Node Details
- Name: puppeteerWebScraper
- Type: Document
- Category: Document Loaders
- Version: 1.0
Input Parameters
-
URL (required)
- Type: string
- Description: The URL of the webpage to scrape.
-
Text Splitter (optional)
- Type: TextSplitter
- Description: A text splitter to process the scraped content.
-
Get Relative Links Method (optional)
- Type: options
- Options:
- Web Crawl: Crawl relative links from HTML URL
- Scrape XML Sitemap: Scrape relative links from XML sitemap URL
- Default: Web Crawl
-
Get Relative Links Limit (optional)
- Type: number
- Default: 10
- Description: Limit the number of relative links to retrieve. Set to 0 for no limit.
-
Wait Until (optional)
- Type: options
- Options:
- Load: When the initial HTML document’s DOM has been loaded and parsed
- DOM Content Loaded: When the complete HTML document’s DOM has been loaded and parsed
- Network Idle 0: Navigation is finished when there are no more than 0 network connections for at least 500 ms
- Network Idle 2: Navigation is finished when there are no more than 2 network connections for at least 500 ms
-
Wait for selector to load (optional)
- Type: string
- Description: CSS selector to wait for before scraping (e.g., “.div” or “#div”)
-
Additional Metadata (optional)
- Type: json
- Description: Additional metadata to be added to the extracted documents
-
Omit Metadata Keys (optional)
- Type: string
- Description: Comma-separated list of metadata keys to omit from the final document.
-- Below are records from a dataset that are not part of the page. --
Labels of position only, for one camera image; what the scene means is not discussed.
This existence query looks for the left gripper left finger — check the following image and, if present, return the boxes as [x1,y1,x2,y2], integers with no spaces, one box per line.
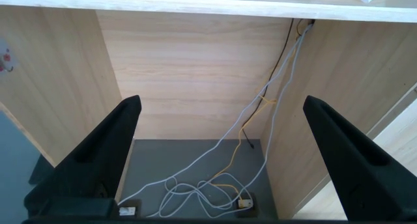
[23,94,143,219]

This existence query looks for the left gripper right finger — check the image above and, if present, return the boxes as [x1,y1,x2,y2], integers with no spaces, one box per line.
[302,94,417,222]

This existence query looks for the black plug with white label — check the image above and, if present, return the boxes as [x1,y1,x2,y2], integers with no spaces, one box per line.
[235,192,260,219]
[117,199,143,219]

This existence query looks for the wooden counter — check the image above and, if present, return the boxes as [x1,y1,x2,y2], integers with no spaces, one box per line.
[0,0,417,220]

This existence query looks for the grey cable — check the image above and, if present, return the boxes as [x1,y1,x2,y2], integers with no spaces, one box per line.
[117,21,314,206]
[145,24,313,219]

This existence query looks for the yellow cable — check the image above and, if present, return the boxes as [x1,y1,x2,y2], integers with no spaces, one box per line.
[208,20,306,203]

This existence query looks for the black cable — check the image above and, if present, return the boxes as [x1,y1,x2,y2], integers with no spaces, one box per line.
[241,18,295,150]

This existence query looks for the clear wall hook sticker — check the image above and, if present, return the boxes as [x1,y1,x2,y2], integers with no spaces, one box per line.
[0,38,16,74]

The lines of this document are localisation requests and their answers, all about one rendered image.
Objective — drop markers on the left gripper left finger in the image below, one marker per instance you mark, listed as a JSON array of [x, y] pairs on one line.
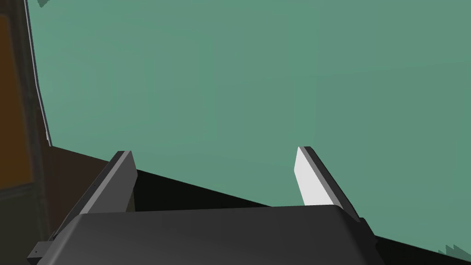
[[110, 184]]

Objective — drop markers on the brown wooden door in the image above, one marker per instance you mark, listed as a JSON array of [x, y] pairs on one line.
[[14, 110]]

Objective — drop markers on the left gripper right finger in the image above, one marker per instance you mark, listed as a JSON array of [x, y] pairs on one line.
[[316, 184]]

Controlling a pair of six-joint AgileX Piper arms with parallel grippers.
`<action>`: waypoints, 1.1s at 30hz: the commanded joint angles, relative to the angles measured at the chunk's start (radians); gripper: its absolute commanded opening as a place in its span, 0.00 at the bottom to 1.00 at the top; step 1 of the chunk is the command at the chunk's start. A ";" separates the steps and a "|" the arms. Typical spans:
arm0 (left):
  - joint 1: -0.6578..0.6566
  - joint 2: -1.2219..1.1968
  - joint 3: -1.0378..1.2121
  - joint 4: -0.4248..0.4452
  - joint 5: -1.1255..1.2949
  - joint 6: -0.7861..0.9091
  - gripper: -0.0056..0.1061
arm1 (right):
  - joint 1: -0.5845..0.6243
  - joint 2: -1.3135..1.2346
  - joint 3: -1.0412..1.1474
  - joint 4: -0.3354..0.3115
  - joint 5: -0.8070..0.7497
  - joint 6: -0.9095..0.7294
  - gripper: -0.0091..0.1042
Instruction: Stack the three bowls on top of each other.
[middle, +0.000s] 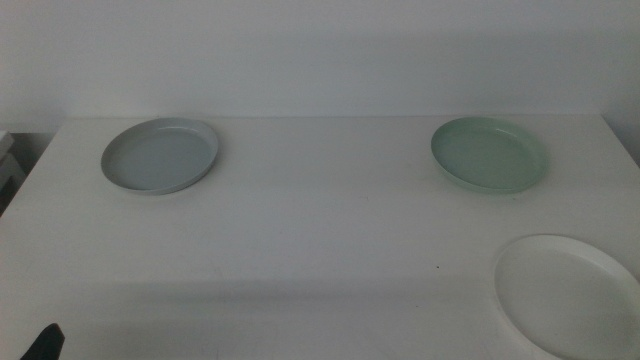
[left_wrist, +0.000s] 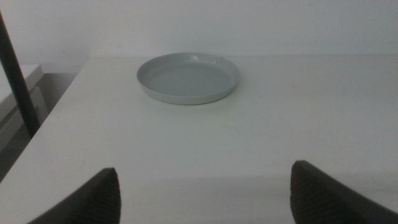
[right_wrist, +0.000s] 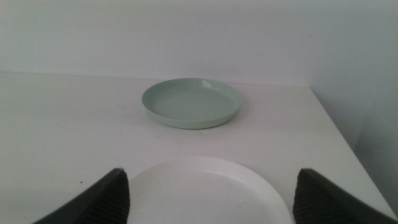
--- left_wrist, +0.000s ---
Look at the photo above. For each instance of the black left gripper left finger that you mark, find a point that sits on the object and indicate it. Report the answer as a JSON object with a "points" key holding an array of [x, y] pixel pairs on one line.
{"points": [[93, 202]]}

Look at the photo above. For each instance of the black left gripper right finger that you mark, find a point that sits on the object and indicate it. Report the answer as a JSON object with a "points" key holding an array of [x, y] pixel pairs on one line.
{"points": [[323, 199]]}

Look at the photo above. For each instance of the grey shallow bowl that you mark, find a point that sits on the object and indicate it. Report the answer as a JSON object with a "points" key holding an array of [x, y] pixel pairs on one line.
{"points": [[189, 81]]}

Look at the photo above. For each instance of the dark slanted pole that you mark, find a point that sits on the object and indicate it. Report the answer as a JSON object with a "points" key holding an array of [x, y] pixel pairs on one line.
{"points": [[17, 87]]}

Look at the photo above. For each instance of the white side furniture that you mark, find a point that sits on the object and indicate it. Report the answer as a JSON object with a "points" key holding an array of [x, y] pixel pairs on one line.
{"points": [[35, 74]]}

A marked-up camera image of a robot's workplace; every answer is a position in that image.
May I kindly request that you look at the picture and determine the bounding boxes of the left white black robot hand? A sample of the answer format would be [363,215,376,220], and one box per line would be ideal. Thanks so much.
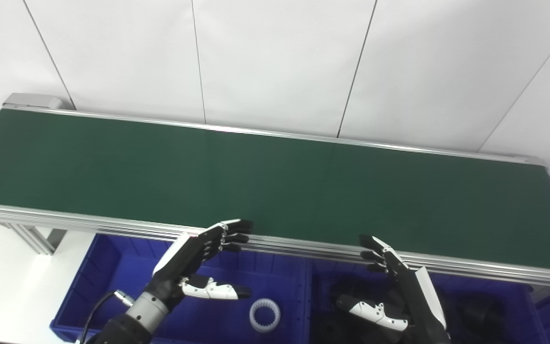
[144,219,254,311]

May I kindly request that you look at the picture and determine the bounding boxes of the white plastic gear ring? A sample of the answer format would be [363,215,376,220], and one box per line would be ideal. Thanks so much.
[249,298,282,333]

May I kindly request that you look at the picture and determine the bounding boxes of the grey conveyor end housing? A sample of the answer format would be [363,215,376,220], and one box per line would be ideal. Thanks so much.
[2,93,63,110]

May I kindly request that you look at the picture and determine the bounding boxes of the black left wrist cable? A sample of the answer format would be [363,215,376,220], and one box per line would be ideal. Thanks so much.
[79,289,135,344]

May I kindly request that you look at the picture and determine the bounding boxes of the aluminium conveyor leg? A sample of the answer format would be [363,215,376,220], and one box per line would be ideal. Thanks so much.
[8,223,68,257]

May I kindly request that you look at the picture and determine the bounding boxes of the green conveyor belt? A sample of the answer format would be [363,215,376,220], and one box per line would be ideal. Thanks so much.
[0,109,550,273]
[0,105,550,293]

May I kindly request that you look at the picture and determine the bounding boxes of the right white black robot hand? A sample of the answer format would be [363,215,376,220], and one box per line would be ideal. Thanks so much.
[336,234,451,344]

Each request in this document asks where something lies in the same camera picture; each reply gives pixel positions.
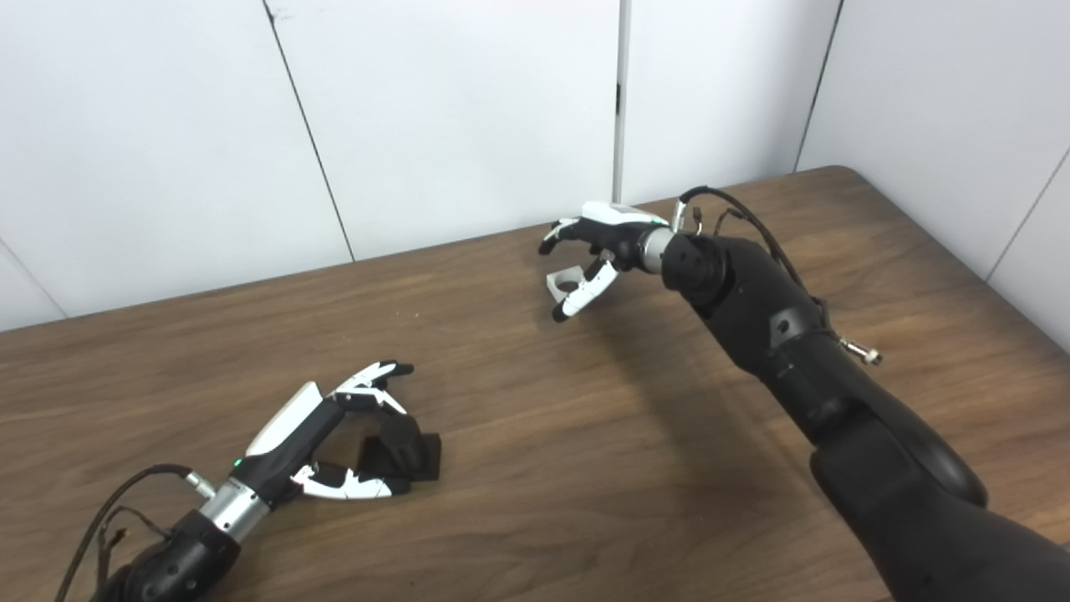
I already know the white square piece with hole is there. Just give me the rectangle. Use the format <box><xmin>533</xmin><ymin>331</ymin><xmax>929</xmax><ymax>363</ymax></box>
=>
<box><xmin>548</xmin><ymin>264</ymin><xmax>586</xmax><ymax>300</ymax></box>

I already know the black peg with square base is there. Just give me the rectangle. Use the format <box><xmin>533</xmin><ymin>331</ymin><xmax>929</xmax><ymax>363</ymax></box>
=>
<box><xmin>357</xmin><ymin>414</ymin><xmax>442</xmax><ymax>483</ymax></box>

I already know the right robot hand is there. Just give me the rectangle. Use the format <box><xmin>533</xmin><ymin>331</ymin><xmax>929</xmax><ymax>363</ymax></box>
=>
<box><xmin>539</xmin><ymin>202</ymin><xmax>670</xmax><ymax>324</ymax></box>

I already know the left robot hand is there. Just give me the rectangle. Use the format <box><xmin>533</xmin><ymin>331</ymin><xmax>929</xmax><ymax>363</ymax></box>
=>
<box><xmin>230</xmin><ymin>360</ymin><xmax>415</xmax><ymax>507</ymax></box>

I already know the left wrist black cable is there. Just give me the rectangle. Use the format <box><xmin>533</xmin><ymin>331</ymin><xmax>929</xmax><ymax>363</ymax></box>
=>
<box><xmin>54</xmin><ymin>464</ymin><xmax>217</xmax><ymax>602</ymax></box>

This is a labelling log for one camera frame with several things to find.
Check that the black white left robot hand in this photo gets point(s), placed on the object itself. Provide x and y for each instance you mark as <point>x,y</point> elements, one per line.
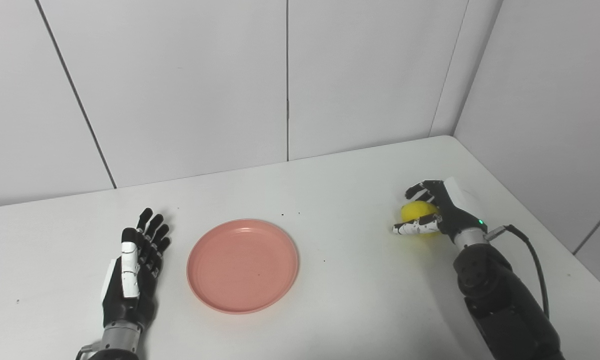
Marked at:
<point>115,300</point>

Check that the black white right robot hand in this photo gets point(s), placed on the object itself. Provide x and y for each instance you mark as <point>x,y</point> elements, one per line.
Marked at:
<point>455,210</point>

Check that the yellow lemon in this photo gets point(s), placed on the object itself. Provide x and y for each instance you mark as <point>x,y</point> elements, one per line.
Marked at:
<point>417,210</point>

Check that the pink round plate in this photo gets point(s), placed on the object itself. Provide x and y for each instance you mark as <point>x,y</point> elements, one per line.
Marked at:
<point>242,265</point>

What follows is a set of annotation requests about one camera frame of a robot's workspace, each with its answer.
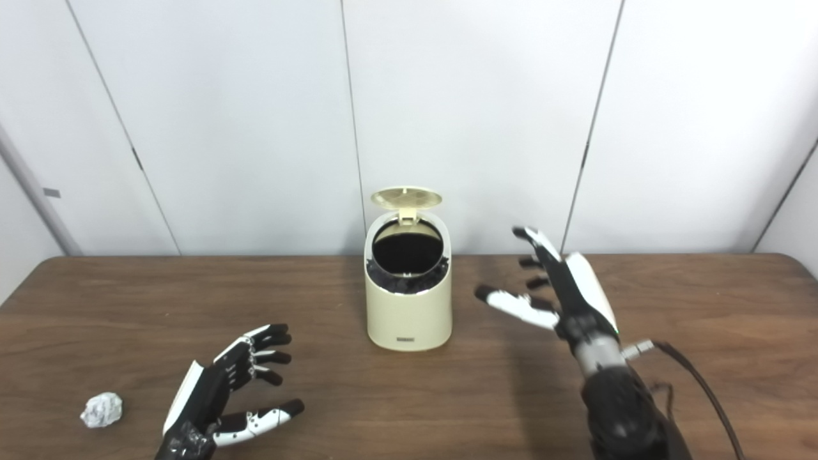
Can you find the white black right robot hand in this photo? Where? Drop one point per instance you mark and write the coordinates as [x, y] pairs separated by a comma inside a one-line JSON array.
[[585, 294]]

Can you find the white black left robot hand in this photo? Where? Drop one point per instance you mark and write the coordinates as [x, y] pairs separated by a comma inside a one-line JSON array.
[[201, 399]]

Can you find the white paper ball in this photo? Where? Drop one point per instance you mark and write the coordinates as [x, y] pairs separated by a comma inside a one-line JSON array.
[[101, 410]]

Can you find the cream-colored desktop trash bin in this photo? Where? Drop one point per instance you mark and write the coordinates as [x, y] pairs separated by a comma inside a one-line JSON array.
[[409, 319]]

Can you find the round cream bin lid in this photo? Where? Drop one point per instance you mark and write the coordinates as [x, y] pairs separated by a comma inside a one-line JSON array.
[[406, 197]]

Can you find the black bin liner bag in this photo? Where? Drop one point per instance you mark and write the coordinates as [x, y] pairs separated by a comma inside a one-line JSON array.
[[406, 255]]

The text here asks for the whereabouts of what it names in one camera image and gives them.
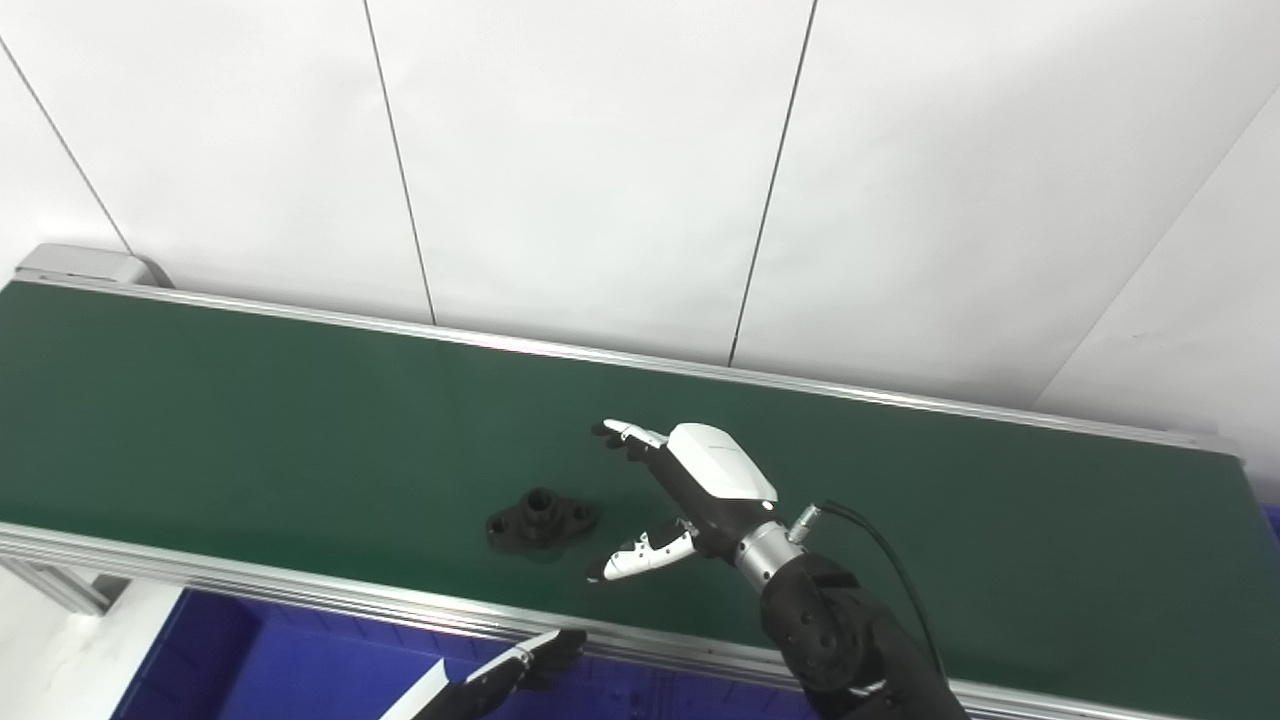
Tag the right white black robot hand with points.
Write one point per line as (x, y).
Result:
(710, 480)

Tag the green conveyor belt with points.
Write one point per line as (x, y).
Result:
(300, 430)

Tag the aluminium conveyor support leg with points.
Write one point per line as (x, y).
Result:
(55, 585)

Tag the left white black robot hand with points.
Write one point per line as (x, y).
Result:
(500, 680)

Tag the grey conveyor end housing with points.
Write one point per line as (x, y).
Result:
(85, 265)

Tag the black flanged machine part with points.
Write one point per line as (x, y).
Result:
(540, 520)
Use ”*” to omit all default metadata.
Output
The node outputs an array of IDocument objects, each representing a scraped webpage with its content and metadata.Functionality
- Validates the input URL
- Configures Puppeteer options based on input parameters
- Scrapes the specified URL(s) using Puppeteer
- Processes the scraped content with a text splitter if provided
- Handles relative link crawling if specified
- Applies additional metadata and omits specified metadata keys
- Returns the processed documents
Use Cases
- Web content extraction for analysis or processing
- Building training datasets from web content
- Automating web research tasks
- Creating web archives or snapshots
Notes
- The node uses headless Chrome for scraping, which allows it to handle JavaScript-rendered content.
- Be mindful of the website’s terms of service and robots.txt file when using this scraper.
- Large-scale scraping may require additional considerations for rate limiting and respecting server resources.